Day-2 Guide to patch the ClusterNetwork MTU on running cluster with Local Zone workers
The steps described in this guide were based on the official documentation.
Steps to change the MTU of OVN in existing clusters installed with Local Zone workers.
Overview of the steps: - Review the current configuration - Patch the Cluster Network Operator to use the new MTU for OVN and the migration config - Remove the migration, and set the default MTU - Wait for the cluster operators to complete
Pre-checks
Overall Checks:
- Expected all Cluster Operators ready (AVAILABLE=True, PROGRESSING && DEGRADED == False)
- Expected all MCPs ready (UPDATED=True, UPDATING=False, DEGRADED=False)
- Expected all nodes STATUS=Ready
- Expected the
.status.clusterNetworkMTU
with non targeted MTU value innetwork.config/cluster
- Expected no migrations
.status.migrations == nil
- Expected the mtu applied on the interface
ovn-k8s-mp0
the same of.status.clusterNetworkMTU
oc get co
oc get mcp
oc get nodes
oc get network.config/cluster -o yaml
oc get Network.operator.openshift.io cluster -o yaml
oc get Network.operator.openshift.io cluster -o jsonpath='{.spec.defaultNetwork.ovnKubernetesConfig.mtu}{"\n"}'
oc get network.config/cluster -o jsonpath='{.status.clusterNetworkMTU}{"\n"}'
for NODE_NAME in $(oc get nodes -o jsonpath='{.items[*].metadata.name}'); do
echo -e "\n>> check interface $NODE_NAME";
oc debug node/${NODE_NAME} -- chroot /host /bin/bash -c "ip ad show ovn-k8s-mp0 | grep mtu" 2>/dev/null;
done
When running with an invalid MTU to communicate with nodes in local zones, check if pulling images from the internal registry will fail (it's expected to fail with MTU higher than 1200):
Replace the variables according to your environment (
KUBE_ADMIN_PASS
)
KUBE_ADMIN_PASS=$(cat auth/kubeadmin-password)
NODE_NAME=$(oc get nodes -l node-role.kubernetes.io/edge -o jsonpath={.items[0].metadata.name})
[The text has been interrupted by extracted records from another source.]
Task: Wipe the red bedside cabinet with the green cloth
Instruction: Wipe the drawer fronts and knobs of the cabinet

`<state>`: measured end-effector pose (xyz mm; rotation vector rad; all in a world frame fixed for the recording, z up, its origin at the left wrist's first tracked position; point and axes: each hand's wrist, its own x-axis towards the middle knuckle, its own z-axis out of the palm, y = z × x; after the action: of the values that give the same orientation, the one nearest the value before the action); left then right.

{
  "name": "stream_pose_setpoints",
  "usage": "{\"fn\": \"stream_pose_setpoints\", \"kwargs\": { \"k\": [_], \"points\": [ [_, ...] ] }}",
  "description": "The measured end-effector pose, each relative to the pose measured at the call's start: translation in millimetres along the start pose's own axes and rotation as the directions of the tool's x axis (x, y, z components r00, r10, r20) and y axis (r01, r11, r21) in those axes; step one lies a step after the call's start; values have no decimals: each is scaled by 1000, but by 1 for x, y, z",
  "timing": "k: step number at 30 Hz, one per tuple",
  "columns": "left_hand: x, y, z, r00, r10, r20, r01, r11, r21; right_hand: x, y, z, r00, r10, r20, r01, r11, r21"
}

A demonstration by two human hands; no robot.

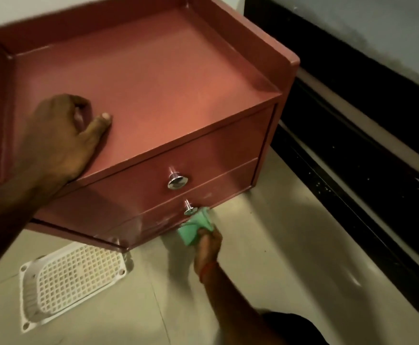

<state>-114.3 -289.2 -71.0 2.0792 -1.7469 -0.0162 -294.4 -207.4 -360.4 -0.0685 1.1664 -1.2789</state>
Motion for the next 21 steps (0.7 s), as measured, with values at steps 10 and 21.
{"fn": "stream_pose_setpoints", "kwargs": {
  "k": [10, 21],
  "points": [
    [-3, 2, -4, 1000, 11, 13, -11, 999, 34, -14, -113, 72, 986, -104, -130, 94, 993, -77],
    [-4, 3, -3, 1000, 9, 22, -10, 999, 39, -26, 17, -23, 625, -237, 744, 693, -271, -668]
  ]
}}
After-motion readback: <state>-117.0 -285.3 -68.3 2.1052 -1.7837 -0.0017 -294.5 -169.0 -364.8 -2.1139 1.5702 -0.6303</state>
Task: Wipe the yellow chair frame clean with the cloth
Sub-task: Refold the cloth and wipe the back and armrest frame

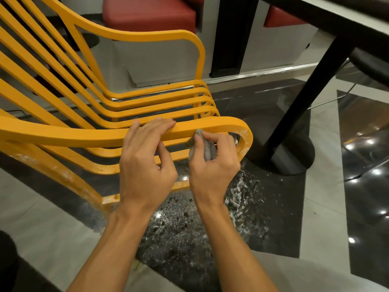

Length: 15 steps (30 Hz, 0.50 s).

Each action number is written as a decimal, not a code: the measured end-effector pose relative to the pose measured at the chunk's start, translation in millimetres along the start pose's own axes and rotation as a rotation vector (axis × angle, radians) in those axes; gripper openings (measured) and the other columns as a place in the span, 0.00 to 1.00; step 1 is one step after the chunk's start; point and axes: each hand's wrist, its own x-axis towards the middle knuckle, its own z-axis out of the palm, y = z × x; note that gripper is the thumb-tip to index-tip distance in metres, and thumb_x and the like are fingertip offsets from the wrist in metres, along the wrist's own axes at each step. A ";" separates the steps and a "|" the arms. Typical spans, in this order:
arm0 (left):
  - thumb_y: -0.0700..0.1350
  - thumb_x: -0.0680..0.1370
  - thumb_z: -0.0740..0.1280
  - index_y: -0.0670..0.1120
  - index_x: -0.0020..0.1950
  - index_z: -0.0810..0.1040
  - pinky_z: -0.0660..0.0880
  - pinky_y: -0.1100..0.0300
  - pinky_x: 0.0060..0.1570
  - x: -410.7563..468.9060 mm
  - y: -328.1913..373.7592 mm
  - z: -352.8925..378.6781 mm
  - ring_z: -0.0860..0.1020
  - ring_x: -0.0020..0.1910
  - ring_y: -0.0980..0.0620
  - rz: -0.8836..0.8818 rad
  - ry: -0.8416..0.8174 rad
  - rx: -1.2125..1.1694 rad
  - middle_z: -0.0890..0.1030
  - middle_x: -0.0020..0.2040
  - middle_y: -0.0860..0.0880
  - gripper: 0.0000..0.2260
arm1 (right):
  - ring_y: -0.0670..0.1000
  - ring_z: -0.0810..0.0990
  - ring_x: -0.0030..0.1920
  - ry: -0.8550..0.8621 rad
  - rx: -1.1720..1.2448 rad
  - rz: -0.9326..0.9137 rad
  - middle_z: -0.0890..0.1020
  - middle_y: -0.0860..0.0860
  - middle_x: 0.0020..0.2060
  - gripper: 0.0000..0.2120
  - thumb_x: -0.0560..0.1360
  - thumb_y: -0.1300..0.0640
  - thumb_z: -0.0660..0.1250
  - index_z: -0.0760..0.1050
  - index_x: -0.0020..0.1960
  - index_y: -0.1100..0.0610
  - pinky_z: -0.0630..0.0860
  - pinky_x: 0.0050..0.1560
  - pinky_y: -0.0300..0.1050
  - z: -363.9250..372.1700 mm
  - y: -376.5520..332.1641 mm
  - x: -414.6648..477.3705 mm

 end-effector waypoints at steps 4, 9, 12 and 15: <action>0.29 0.79 0.67 0.41 0.70 0.81 0.63 0.43 0.81 1.8 9.7 10.1 0.77 0.72 0.51 0.032 -0.040 -0.035 0.83 0.68 0.48 0.20 | 0.47 0.81 0.46 0.111 0.016 0.073 0.82 0.50 0.43 0.03 0.77 0.64 0.75 0.82 0.48 0.61 0.73 0.47 0.33 -15.9 13.6 20.1; 0.29 0.78 0.68 0.42 0.71 0.81 0.63 0.42 0.80 0.7 13.9 16.9 0.76 0.74 0.51 0.063 -0.088 -0.050 0.82 0.69 0.48 0.22 | 0.48 0.82 0.47 0.184 0.047 0.163 0.82 0.52 0.45 0.02 0.78 0.62 0.74 0.81 0.49 0.59 0.77 0.47 0.36 -20.5 18.5 27.9; 0.28 0.78 0.68 0.41 0.72 0.80 0.63 0.42 0.81 0.7 14.3 17.6 0.75 0.75 0.52 0.052 -0.082 -0.053 0.81 0.70 0.48 0.23 | 0.48 0.79 0.46 0.055 -0.014 0.029 0.81 0.51 0.44 0.03 0.78 0.62 0.74 0.81 0.49 0.61 0.74 0.46 0.34 -13.4 7.3 17.9; 0.28 0.78 0.68 0.41 0.73 0.79 0.62 0.42 0.81 0.9 15.0 17.6 0.74 0.76 0.52 0.051 -0.087 -0.056 0.80 0.72 0.48 0.24 | 0.49 0.80 0.46 0.034 -0.029 0.004 0.82 0.51 0.44 0.03 0.78 0.63 0.75 0.82 0.48 0.61 0.73 0.47 0.32 -17.9 12.8 21.2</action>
API_INT=$(oc get infrastructures cluster -o jsonpath={.status.apiServerInternalURI})
oc debug node/${NODE_NAME} -- chroot /host /bin/bash -c "\
oc login --insecure-skip-tls-verify -u kubeadmin -p ${KUBE_ADMIN_PASS} ${API_INT}; \
podman login -u kubeadmin -p \$(oc whoami -t) image-registry.openshift-image-registry.svc:5000; \
podman pull image-registry.openshift-image-registry.svc:5000/openshift/tests" 2>/dev/null;
Change the MTU
Patch the OVN to use the new MTU value:
target_mtu=1200
oc patch Network.operator.openshift.io cluster --type=merge \
--patch "{
\"spec\":{
\"migration\":{
\"mtu\":{
\"network\":{
\"from\":$(oc get network.config.openshift.io/cluster --output=jsonpath={.status.clusterNetworkMTU}),
\"to\":${target_mtu}
},
\"machine\":{\"to\":9001}
}}}}"
Wait for:
- All the MachineConfigPools have been updated
- All nodes are Ready
- All ClusterOperators are ready (available, not progressing nor degraded)
- All nodes' overlay interface must have the new MTU
NOTE: it could take several minutes
oc get network.config/cluster -o jsonpath='{.status.clusterNetworkMTU}{"\n"}'
oc get mcp
oc get nodes
oc get co
Finalize and apply the changes by removing the migration entry, setting the MTU into the default configuration:
target_mtu=1200
oc patch network.operator.openshift.io/cluster --type=merge \
--patch "{
\"spec\":{
\"migration\":null,
\"defaultNetwork\":{
\"ovnKubernetesConfig\":{\"mtu\":${target_mtu}}
}}}"
Wait for MCP rollout one more time.
Review
Check if the nodes keep with the MTU set previously:
for NODE_NAME in $(oc get nodes -o jsonpath='{.items[*].metadata.name}'); do
echo -e "\n>> check interface $NODE_NAME";
oc debug node/${NODE_NAME} -- chroot /host /bin/bash -c "ip ad show ovn-k8s-mp0 | grep mtu" 2>/dev/null;
done
Testing pulling images from the internal registry
You must be able to pull images from the internal registry after the MTU change:
Replace the variables according to your environment (
KUBE_ADMIN_PASS
)
KUBE_ADMIN_PASS=$(cat auth/kubeadmin-password)
NODE_NAME=$(oc get nodes -l node-role.kubernetes.io/edge -o jsonpath={.items[0].metadata.name})
API_INT=$(oc get infrastructures cluster -o jsonpath={.status.apiServerInternalURI})
oc debug node/${NODE_NAME} -- chroot /host /bin/bash -c "\
oc login --insecure-skip-tls-verify -u kubeadmin -p ${KUBE_ADMIN_PASS} ${API_INT}; \
podman login -u kubeadmin -p \$(oc whoami -t) image-registry.openshift-image-registry.svc:5000; \
podman pull image-registry.openshift-image-registry.svc:5000/openshift/tests" 2>/dev/null;